A third party was ordered to re-produce relevant documents in electronic form after they had already provided them in hard copy form as it was determined that the documents were stored in electronic form through the normal course of business. The court denied a request for email and other electronic documents based on the fact that the request was overly broad.
In re Ford Motor Company, 003 U.S. App. LEXIS 19531 (Sept. 22, 2003).
The appellate court vacated the discovery order that permitted plaintiff to directly access defendant's computer databases, as it could not be determined that defendant had not complied with discovery.
Wright v. AmSouth Bancorporation, 320 F.3d 1198, 2003 U.S. App. LEXIS 2016, 16 Fla. L. Weekly Fed. C 275, 91 Fair Empl. Prac. Cas. (BNA) 41 (11th Cir. Ala. Feb. 5, 2003).
It was determined that the district court did not abuse its discretion by denying a motion to compel production of electronic documents based on the initial overly broad request.
Dodge, Warren, & Peters Ins. Servs. v. Riley, 2003 WL 245586 (Cal. Ct. App. Feb 5, 2003).
Defendants copied and removed excessive amounts of electronic information from plaintiff's files and storage media prior to their termination. Alleging misappropriation of trade secrets, unfair business practices, breach of fiduciary duty and breach of contract, plaintiff sued defendants. The trial court issued a preliminary injunction against defendants, ordering them to preserve electronic evidence and appointing an expert to recover lost or deleted files, copy data, and perform key word searches. Upon the defendants' appeal, the appellate court upheld the trial court's order.
Ex parte Wal-Mart, Inc., 809 So. 2d 818, 2001 Ala. LEXIS 283 (Ala. July 13, 2001).
In this personal injury case, defendant appealed an order to provide plaintiff with customer incident reports and employee accident review forms stored in an electronic database controlled by a wholly owned subsidiary of defendant. The appellate court found that producing these records would not be unduly burdensome or costly as they were stored in a computer-searchable format, however, it also found that the trial court had ordered additional discovery beyond plaintiff's request. The appellate court held that the discovery order should have been restricted to incidents involving falling-merchandise, as was the issue in this case, with the trial court also setting geographic and temporal limits.
Hayes v. Compass Group USA, Inc., 202 F.R.D. 363, 2001 U.S. Dist. LEXIS 14313 (D. Conn. May 9, 2001).

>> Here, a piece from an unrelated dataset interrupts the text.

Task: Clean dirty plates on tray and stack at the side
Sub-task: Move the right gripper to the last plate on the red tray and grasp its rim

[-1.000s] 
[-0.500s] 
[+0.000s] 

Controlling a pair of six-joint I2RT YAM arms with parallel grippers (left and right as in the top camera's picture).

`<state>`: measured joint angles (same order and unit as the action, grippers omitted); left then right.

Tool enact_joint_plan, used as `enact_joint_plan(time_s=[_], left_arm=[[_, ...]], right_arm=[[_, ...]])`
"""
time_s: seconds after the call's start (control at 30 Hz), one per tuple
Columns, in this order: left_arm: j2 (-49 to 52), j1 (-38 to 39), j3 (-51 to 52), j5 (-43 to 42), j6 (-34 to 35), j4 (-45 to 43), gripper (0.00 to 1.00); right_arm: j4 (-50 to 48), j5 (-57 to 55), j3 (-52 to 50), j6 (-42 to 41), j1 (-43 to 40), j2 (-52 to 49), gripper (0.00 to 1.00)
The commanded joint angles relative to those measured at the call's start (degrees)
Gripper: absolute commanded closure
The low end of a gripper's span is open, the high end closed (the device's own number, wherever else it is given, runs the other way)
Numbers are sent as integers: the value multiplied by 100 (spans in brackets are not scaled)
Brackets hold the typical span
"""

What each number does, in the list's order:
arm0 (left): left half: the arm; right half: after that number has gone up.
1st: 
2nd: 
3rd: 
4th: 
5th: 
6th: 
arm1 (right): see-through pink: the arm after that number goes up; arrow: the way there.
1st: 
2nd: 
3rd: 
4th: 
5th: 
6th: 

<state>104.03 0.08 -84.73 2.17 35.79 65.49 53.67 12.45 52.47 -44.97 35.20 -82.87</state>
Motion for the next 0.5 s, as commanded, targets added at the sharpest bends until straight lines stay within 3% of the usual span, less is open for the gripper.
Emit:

In this age discrimination action, plaintiff requested defendant provide information regarding all similar claims previously filed against defendant. Defendant declared that searching for claims filed before 1998 would be unduly burdensome and expensive as they were stored in a general computer under the claimant's name and were not sorted by subject. The court ordered defendant to produce only claims filed after January 1, 1998 and defendant was not required to manually search for claims filed before that time.
Superior Consultant Co. v. Bailey, 2000 U.S. Dist. LEXIS 13051 (E.D. Mich.).
In this case alleging misappropriation of trade secrets, plaintiff moved for a preliminary injunction against defendant after defendant was found to be working for a competitor. The court fashioned an order that halted defendant from soliciting plaintiff's employees or revealing confidential information, while also ordering defendant to produce a backup copy of defendant's laptop computer system and any other personal computer system that defendant may have used.
Alexander v. Federal Bureau of Investigation, 188 F.R.D. 111 (D.D.C. 1998).
The court found that an inspection of an employee's computer hard drive and server was warranted to conclude whether additional responsive documents existed that had not already been produced. The court also found that it was not necessary to require defendant to restore deleted files and email messages where plaintiff did not provide "appropriately worded searches for limited number of individuals."